• Problem: Which lines of the listing below contain the word "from"? Return them.
┌─ Data
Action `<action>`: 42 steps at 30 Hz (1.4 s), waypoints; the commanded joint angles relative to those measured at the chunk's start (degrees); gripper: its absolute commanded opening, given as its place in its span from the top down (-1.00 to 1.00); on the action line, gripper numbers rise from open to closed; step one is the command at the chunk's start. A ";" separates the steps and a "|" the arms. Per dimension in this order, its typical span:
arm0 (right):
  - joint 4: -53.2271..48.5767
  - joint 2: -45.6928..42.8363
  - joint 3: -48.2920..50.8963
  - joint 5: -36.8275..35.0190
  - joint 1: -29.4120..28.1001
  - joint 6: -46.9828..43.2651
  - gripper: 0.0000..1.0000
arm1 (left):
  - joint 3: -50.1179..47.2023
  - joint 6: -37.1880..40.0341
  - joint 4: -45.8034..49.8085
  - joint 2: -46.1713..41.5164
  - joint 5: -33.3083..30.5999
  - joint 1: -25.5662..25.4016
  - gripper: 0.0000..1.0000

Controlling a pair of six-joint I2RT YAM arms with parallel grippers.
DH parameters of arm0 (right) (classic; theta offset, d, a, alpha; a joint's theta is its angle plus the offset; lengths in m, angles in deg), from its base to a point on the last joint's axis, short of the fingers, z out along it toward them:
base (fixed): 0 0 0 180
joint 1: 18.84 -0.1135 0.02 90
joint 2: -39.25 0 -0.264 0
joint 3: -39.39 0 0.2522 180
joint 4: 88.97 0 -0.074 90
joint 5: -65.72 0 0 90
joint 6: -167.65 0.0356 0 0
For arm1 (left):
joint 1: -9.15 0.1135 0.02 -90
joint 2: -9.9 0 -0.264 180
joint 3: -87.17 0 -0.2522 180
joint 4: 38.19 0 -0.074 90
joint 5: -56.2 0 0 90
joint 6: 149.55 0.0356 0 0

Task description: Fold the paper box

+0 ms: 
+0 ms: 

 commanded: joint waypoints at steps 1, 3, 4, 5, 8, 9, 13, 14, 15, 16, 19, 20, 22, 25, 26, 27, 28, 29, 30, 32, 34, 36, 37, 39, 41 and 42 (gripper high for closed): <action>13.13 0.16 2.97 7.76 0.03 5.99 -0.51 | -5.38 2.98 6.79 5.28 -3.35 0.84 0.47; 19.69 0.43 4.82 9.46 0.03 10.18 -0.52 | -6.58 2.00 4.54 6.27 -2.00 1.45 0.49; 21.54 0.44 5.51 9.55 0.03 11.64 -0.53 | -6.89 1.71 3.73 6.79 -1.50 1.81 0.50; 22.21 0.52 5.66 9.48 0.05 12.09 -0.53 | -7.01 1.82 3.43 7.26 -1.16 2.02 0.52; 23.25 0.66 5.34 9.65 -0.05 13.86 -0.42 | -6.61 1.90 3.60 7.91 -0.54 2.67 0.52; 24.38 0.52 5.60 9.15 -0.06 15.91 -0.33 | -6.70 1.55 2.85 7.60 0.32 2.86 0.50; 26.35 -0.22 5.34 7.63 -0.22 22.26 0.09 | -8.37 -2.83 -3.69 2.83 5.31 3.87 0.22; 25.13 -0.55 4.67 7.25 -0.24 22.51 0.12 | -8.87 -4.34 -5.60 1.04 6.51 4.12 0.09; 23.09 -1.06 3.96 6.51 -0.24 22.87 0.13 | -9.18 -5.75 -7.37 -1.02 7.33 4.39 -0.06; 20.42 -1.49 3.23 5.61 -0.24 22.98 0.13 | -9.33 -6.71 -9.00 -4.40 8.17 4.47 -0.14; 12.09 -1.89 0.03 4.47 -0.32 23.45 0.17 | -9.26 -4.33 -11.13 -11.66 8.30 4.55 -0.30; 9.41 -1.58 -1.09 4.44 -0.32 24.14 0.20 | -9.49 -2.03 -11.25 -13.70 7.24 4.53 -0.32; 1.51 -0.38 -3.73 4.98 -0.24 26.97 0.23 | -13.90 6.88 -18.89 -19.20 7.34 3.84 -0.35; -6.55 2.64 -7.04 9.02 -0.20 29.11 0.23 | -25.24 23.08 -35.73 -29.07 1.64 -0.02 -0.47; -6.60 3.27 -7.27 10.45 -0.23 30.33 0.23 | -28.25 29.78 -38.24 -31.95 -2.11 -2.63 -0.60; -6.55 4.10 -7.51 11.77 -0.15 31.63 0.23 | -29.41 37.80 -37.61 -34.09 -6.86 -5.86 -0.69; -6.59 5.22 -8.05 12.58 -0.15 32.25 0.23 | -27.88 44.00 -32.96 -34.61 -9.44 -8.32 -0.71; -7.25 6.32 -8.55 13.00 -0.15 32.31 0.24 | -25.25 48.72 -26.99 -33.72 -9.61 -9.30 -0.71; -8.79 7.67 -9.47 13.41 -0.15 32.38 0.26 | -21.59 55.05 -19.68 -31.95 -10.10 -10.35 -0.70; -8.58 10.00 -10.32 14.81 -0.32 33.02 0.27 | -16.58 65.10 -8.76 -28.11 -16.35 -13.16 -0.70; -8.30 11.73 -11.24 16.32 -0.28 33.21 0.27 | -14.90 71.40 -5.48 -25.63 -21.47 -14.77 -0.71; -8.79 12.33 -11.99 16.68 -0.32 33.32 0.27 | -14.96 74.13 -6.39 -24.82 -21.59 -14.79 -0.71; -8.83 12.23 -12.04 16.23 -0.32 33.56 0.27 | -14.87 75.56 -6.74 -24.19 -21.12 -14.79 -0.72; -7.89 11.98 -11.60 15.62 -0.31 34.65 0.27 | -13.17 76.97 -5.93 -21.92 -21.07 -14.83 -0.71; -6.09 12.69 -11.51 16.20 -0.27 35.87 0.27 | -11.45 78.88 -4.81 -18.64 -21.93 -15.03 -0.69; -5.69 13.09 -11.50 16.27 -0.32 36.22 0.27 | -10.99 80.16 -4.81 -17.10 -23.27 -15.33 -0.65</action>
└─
• Reply to the task:
Action `<action>`: 42 steps at 30 Hz (1.4 s), waypoints; the commanded joint angles relative to those measured at the chunk's start (degrees); gripper: its absolute commanded opening, given as its place in its span from the top down (-1.00 to 1.00); on the action line, gripper numbers rise from open to closed; step one is the command at the chunk's start. A ";" separates the steps and a "|" the arms. Per dimension in this order, its typical span:
DH parameters of arm0 (right) (classic; theta offset, d, a, alpha; a joint's theta is its angle plus the offset; lengths in m, angles in deg), from its base to a point on the last joint's axis, short of the fingers, z out along it toward them:

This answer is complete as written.